Like most other cities in upstate New York, and along the American side of the Great Lakes, Jamestown still suffers these effects thirty-some years later. My mom has recently been trying to sell the house that I grew up in, a Sears kit house, and therefore of some architectural interest, for $38,000. It isn’t dilapidated. In fact, it’s in pretty good shape. No one looked at it for six months. The realtor recently told her that she should probably drop the price. Other houses in the neighborhood were going for about $15,000. Then she got lucky. Someone offered $29,900.
Much attention has been given to the housing bust in Las Vegas and Miami. But in large parts of the Midwest and Mid-Atlantic, no boom preceded it.

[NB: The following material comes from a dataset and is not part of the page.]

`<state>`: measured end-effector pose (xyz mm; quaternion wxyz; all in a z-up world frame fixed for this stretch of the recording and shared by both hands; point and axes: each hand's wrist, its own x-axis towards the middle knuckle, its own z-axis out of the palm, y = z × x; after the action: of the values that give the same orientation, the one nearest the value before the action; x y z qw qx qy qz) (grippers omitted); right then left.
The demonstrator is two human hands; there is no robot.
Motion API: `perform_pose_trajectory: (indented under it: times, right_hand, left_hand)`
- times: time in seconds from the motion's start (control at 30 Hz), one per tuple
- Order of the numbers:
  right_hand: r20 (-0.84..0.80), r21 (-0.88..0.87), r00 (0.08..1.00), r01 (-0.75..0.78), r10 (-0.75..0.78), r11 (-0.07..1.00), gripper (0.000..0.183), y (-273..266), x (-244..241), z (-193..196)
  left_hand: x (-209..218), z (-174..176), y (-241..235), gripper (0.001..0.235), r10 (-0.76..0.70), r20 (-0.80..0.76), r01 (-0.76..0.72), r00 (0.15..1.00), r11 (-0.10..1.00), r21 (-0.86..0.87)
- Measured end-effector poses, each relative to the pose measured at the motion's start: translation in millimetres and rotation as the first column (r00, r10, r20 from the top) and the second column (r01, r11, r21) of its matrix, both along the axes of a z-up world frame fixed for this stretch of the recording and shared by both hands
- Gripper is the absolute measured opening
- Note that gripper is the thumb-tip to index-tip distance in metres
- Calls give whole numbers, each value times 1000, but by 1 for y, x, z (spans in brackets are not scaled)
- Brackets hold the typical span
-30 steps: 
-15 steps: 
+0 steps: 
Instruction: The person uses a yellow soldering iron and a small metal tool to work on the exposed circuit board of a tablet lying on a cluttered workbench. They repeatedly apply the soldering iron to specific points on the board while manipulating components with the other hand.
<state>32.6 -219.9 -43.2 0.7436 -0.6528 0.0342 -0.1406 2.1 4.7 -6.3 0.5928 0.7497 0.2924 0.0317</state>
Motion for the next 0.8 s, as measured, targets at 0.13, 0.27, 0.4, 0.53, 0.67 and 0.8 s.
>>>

A number of years ago, I decided that I would try to track some of the public health and environmental histories and contemporary issues and that exist in this part of the country. It’s been a pretty wide open field, academically speaking. While deindustrialization generated a fair amount of attention at the outset, its longer implications and effects have never really caught fire as a field of study. What’s happening in the world’s growth sectors, or failed states, generates a greater sense of immediacy, and perhaps understandably so.
Yet the political, economic, and environmental trends that affect deindustrial America are inseparable from other global systems. And deindustrial America isn’t a static place, but embedded in an array of changing landscapes. Deindustrial spaces are a mirror against which the rise of China and India, for example, can be reflected. Such places, in turn, have their own deindustrial spaces. (See Wang Bin's epic film on China’s deindustrialization: West of the Tracks.)
The New York Times recently carried an article about the restoration of old neighborhoods in Syracuse, and the beginnings of what might be a small reversal in long-running negative demographic trends. And President Obama has been on a tour of deindustrial America: wind turbine factories in Ohio, automobile plants in Detroit. He contends that the green economy can resurrect it. Whether or not that’s true, it seems like a propitious moment to reconsider the evolving ecologies of deindustrialization in the U.S. and beyond.